Der ukrainische Schauspieler Alexey Yudnikov realisierte einige Minuten lang eine Performance, bevor Polizisten ihn vom russischen Pavillon wegbegleiteten. Yudnikov trat dafür zunächst mit langem dunklen Mantel auf und trug eine Maske, die an den russischen Präsidenten Wladimir Putin denken ließ.

Nur wenige Meter weiter ist an einem sehr zentralen Ort die Arbeit "Piazza Ucraina" aufgebaut. Um einen Turm aus Sandsäcken sind dort Arbeiten etwa von ukrainischen Künstlerinnen und Künstlern zu sehen, die wegen des Krieges nicht reisen können.

Die Ukraine ist zudem mit einem eigenen Pavillon vertreten. Der ukrainische Zeichner und Bildhauer Pawlo Makow hat nach eigenen Angaben eine "Metapher für Erschöpfung" geschaffen.

Porträt

Pawlo Makow sieht seine Arbeit für Venedig als "Metapher für Erschöpfung".

APA/AFP/VINCENZO PINTO

In seiner Arbeit fließt Wasser durch eine pyramidenförmige Konstruktion von Trichtern und teilt sich so immer weiter auf. Makow sieht dies als "eine Verbindung zu den demokratischen Gesellschaften in dieser Zeit, weil sie nicht darauf vorbereitet sind, sich selbst zu beschützen."

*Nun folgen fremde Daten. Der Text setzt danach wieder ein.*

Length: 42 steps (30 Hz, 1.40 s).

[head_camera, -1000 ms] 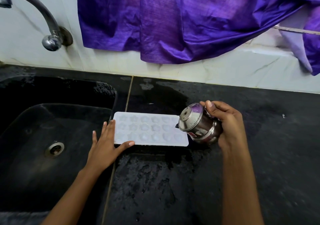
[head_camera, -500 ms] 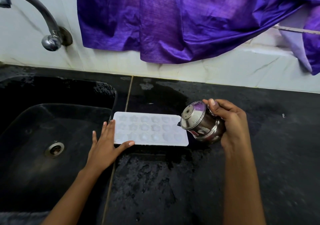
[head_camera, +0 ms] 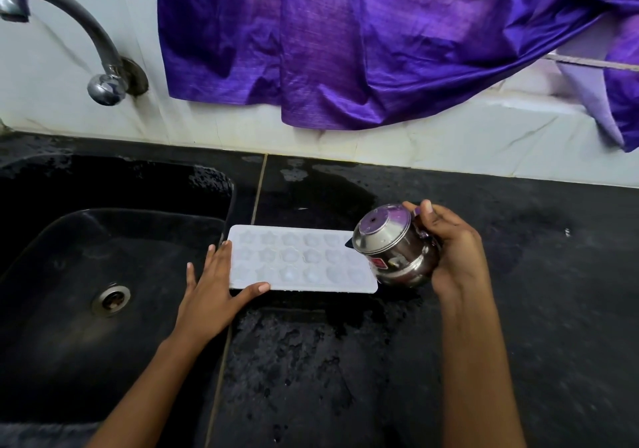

Deutscher Pavillon geht eigener Geschiche auf den Grund

Im Deutschen Pavillon hat die in Berlin lebende Künstlerin Maria Eichhorn die Struktur des von den Nazis umgebauten Gebäudes und so seine Geschichte freigelegt.

Deutscher Pavillon

DEUTSCHERPAVILLON.ORG

Der deutsche Pavillon war wegen seiner Nazi-Architektur immer wieder Anlass künstlerischer Auseinandersetzung mit der Vergangenheit.

Eigentlich sollte er gar nicht da sein. Die Berliner Künstlerin Maria Eichhorn wollte den wegen seiner Nazi-Architektur seit Jahrzehnten umstrittenen Deutschen Pavillon für die Zeit der Kunstbiennale in Venedig von seinem prominenten Platz in den Giardini mit Blick auf Lagune und Stadt einfach verschwinden lassen. Statt rund 1500 Tonnen faschistischer Architektur ein leerer Platz zum Nachdenken über Diktatur, Widerstand und die Rolle der Kunst.

Nach Einsprüchen und mangelnder Unterstützung bei italienischem Denkmalschutz und deutschen Bedenkenträgern gegen das radikale Gedankenexperiment steht das Gebäude noch. Jedoch ist für Eichhorn schon die Vorstellung einer Translozierung Teil des Kunstwerks. "Die temporäre Versetzung des Deutschen Pavillons ist eine künstlerische Arbeit, die auch ohne ihre materielle Ausführung existiert", schreibt Kurator Yilmaz Dziewior, Direktor des Museums Ludwig in Köln, dazu.

Mit ihrer Arbeit "Relocating a structure" hat Eichhorn in beeindruckend schlichter Weise nun seine Vergangenheit sichtbar gemacht. "Wir sind in zwei Gebäuden", beschreibt Eichhorn den Zustand. Die Nazis haben den ursprünglich als Bayerischer Pavillon errichteten Bau nicht abgerissen, sondern monströs erweitert: eine vier Meter höhere Decke, Vergrößerung um eine Apsis, mächtige Säulen statt schmaler Pfeiler im gewaltigen Portikus. Eichhorn ließ die Schnittstellen freilegen. Hinter dem Putz sind nun zugemauerte Durchgänge sichtbar, ehemalige Außenwände, alte Verbindungen, Beton der Nazis auf gemauerten Wänden.